La clé du succès : une bonne conception des politiques et une bonne communication
En tant que coresponsable du Programme de travail 5 du projet JA PreventNCD, Maria João aide désormais les pays de l’UE à mettre en œuvre des politiques efficaces pour améliorer l’environnement alimentaire et lutter contre les maladies non transmissibles. Le projet se concentre sur les outils réglementaires et fiscaux, y compris les politiques qualifiées de « choix rapides » et recommandées par l’OMS qui peuvent produire des effets mesurables sur la santé en 1 à 5 ans, c’est-à-dire au cours d’un cycle politique :
- étiquetage nutritionnel sur le devant des emballages : l’équipe élabore un cadre harmonisé pour évaluer l’impact de l’étiquetage sur le devant des emballages sur le comportement des consommateurs, les choix alimentaires et la reformulation des produits ;
- reformulation des aliments : les données nutritionnelles sont collectées et stockées dans une base de données au niveau de l’UE. Cela permettra d’effectuer des comparaisons ainsi qu’un suivi dans le temps.
L’expérience du Portugal montre que lorsque les actions politiques sont bien conçues et bien communiquées, le public y adhère dans sa grande majorité.
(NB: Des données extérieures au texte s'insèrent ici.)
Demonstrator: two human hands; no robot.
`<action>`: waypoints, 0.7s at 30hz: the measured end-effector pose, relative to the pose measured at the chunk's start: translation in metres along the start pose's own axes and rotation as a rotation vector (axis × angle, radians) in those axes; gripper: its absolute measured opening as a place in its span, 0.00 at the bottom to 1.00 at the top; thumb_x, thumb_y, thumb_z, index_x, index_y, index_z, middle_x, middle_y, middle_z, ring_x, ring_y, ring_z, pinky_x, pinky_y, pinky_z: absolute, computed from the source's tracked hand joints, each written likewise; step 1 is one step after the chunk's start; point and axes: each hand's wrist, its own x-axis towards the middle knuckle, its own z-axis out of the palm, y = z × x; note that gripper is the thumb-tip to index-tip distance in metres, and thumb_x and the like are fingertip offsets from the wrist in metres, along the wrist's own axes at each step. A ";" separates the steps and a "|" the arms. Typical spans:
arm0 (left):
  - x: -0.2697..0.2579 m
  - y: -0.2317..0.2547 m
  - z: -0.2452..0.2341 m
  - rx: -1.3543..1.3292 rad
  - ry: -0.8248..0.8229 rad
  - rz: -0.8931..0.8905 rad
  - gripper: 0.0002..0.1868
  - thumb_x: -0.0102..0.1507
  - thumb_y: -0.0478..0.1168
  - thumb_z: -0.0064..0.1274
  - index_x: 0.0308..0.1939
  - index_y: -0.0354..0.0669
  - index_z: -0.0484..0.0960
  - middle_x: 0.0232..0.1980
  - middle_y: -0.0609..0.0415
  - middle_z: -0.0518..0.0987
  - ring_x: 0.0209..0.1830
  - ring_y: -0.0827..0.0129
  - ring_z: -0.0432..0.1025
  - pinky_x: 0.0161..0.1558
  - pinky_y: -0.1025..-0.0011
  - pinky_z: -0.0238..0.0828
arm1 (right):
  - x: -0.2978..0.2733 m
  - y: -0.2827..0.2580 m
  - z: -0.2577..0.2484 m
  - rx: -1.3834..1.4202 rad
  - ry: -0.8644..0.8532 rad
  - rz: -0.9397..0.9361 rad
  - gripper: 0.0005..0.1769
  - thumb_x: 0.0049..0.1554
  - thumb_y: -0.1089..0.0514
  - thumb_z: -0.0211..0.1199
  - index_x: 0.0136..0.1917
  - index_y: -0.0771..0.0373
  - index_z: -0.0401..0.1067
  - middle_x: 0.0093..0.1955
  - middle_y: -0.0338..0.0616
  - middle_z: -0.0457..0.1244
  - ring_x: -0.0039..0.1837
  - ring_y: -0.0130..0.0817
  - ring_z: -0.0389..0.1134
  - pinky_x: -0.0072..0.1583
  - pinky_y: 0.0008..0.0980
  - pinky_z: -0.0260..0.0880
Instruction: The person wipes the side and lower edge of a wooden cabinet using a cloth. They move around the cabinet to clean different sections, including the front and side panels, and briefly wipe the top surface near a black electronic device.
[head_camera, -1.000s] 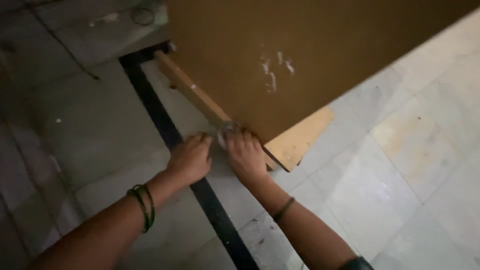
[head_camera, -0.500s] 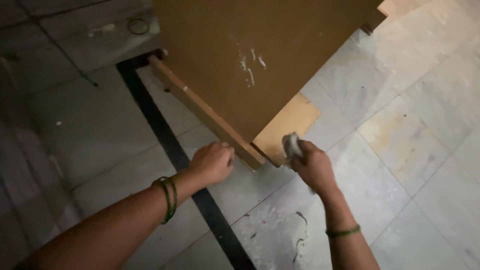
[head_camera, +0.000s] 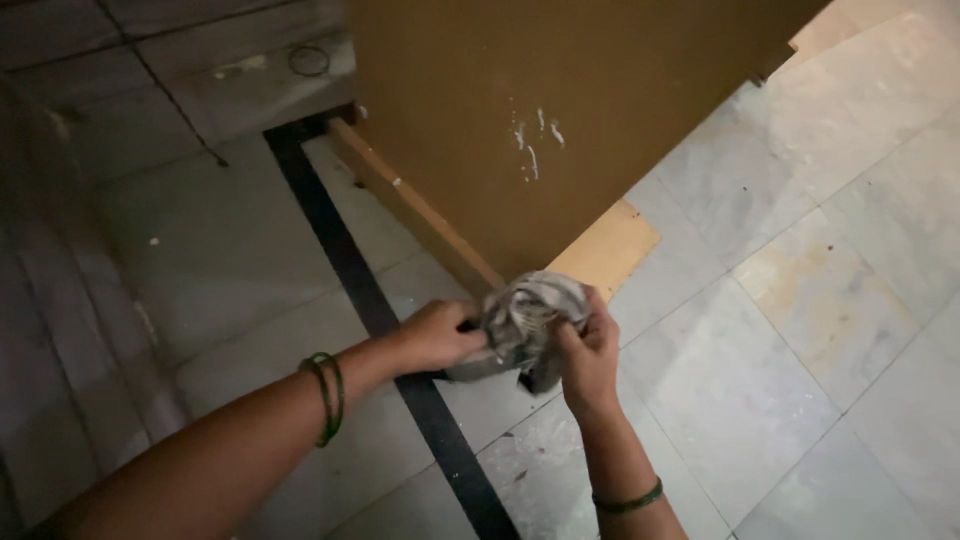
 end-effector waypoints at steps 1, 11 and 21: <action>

Par exemple, la taxe nationale sur les boissons sucrées est soutenue par 80 % de la population. Maria João souligne que l’un des principaux facteurs de réussite a été le lien évident établi entre la politique et les résultats sanitaires, ainsi que le réinvestissement des recettes fiscales dans le système de santé national.
Les pays de la Région européenne de l’OMS peuvent instaurer un environnement alimentaire favorable à la santé en s’appuyant sur le fort soutien du public et une base de données solide. « Utilisez vos données. Connaissez votre contexte alimentaire. Concentrez-vous sur les principales sources de sel dans l’alimentation. Commencez par les achats publics de denrées alimentaires. Et lorsque la science est de votre côté, n’hésitez pas à faire preuve de fermeté face aux difficultés », conseille Maria João.